Encarnado. Afonso Luz. 2002.

Não seria suficiente dizer do vermelho que vemos ser ele uma cor. O que está diante de nós é como que uma tinta viva, uma ação cromática, uma espécie de desabrochar do vermelho testemunhado pelos nossos olhos. Ali intuímos a mobilidade deste pulso energético que se expande como luz, como chama. Sensual e vivo como fogo e flor. É desta vitalidade de um corpo transitório, de um corpo que é inapreensível em sua duração, que se alimentam os desenhos, quase pinturas, de Gabriela Machado.

Besteira seria não olhá-los em sua singularidade e classificá-los como mais uma exemplo de uma arte oriunda da voga americana de action-painting . Sem dúvida, um momento definitivo na formação de nossa sensibilidade contemporânea. Ocorre que nestes trabalhos de Gabriela a ação é quase residual, sem ter a força instauradora daquelas pinceladas. Se vemos uma dança das mãos a distribuir sobre o plano a cor, ela é animada pelo profundo silêncio deste branco do papel que a acolhe. Há algo de um retraimento original nestas gestualizações, um desdobrar-se sobre si mesmo, uma recusa em se expandir indiferenciadamente sobre todo o espaço que lhe resta.
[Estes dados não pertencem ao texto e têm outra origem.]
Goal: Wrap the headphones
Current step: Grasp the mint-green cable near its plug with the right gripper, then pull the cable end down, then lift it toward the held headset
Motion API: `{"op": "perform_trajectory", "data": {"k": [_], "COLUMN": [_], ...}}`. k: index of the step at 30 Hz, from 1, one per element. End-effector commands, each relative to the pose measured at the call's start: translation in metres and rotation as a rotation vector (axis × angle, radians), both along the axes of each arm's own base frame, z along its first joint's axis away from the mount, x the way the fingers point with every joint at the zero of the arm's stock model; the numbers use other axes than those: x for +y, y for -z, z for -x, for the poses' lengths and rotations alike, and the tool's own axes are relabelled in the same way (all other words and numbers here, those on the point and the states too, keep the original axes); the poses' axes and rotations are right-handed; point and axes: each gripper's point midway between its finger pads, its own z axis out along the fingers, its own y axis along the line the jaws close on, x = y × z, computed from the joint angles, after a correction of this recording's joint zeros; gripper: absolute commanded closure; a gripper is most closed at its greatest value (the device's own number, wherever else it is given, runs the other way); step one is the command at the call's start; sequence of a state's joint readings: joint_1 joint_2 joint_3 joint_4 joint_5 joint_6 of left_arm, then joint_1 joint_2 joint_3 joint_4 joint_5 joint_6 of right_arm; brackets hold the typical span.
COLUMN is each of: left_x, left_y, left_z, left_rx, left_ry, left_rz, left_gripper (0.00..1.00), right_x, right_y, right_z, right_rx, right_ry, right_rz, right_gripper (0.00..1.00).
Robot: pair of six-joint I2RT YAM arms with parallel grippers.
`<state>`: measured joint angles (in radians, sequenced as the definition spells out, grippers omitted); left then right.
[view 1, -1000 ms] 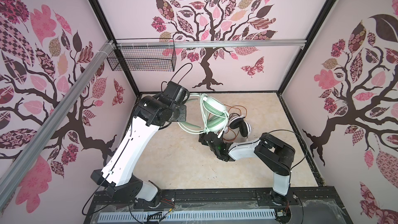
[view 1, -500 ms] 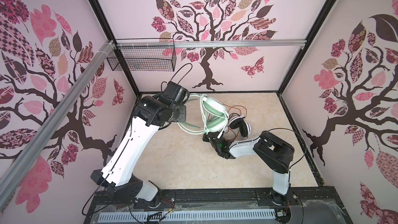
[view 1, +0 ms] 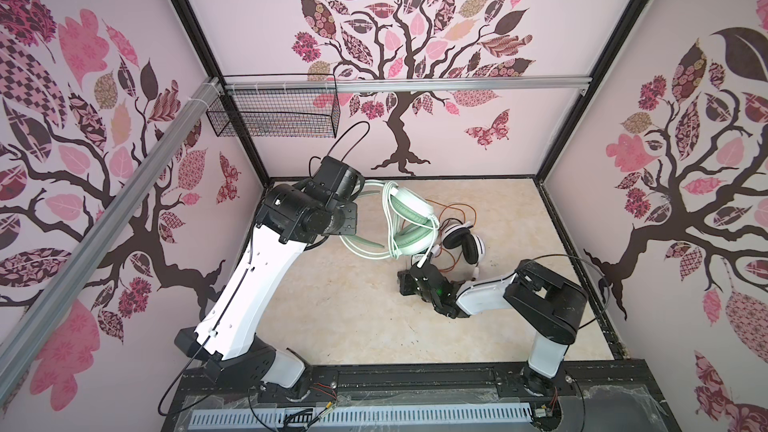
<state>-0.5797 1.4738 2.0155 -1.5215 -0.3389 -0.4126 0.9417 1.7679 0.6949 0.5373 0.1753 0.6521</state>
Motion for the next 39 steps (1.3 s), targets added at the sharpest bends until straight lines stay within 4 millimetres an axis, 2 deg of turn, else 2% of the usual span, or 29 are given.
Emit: {"op": "perform_trajectory", "data": {"k": [1,9,14,20,26,28,32,36,39], "left_x": [-0.004,-0.013,-0.024,-0.005,0.012,0.018,0.027,0.032,0.033], "left_y": [-0.031,-0.025,-0.017,-0.003,0.005,0.01,0.029,0.039,0.049], "left_z": [-0.02,-0.034,-0.039,-0.051,-0.06,-0.064,-0.071,-0.073,-0.072], "left_rx": [-0.124,-0.084,-0.054,-0.074,-0.096,-0.105,-0.089,-0.08,-0.07], "left_ry": [-0.04,-0.042,-0.028,-0.102,-0.158,-0.182,-0.223,-0.249,-0.256], "left_rz": [0.103,0.232,0.289,0.181,0.077,0.039,-0.031,-0.066,-0.072], "left_gripper": [1.0,1.0,1.0,1.0,1.0,1.0,1.0,1.0,1.0], "right_x": [-0.004,0.015,0.028,0.031,0.013,0.012,0.01,-0.005,-0.005], "right_y": [0.013,0.019,0.017,-0.009,-0.035,-0.045,-0.066,-0.077,-0.099], "right_z": [0.041,0.095,0.116,0.136,0.151,0.167,0.187,0.192,0.199], "right_rx": [0.079,0.106,0.077,-0.003,-0.053,-0.076,-0.097,-0.079,-0.111], "right_ry": [-0.125,-0.301,-0.357,-0.382,-0.389,-0.431,-0.485,-0.492,-0.522], "right_rz": [0.088,0.233,0.311,0.363,0.431,0.441,0.469,0.57,0.562], "right_gripper": [1.0,1.0,1.0,1.0,1.0,1.0,1.0,1.0,1.0]}}
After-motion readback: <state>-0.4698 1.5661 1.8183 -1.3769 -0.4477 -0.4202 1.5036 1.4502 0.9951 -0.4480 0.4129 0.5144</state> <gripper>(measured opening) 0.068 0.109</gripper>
É deste tenso jogo instaurado entre a cor e o desenho, entre a energia de uma cor que quer se alastrar e a contenção do gesto que evita a sua dissolução, que irrompe a arte destes trabalhos. Neles sentimos algo de nossas vidas a pulsar.

Afonso Luz é crítico de arte. Foi pesquisador em estética e história da arte na USP e trabalhou junto ao Centro Universitário MariaAntônia. Editou revistas como Dicenso, Rapsódia e Número, e colaborou em outras como Novos Estudos CEBRAP, Bravo e CULT. Foi consultor da UNESCO / Programa MONUMENTA para Economia da Cultura e Arte Contemporânea. Atualmente dirige o Programa Cultura e Pensamento e é assessor do Ministério da Cultura para artes visuais e crítica cultural na gestão de Gilberto Gil.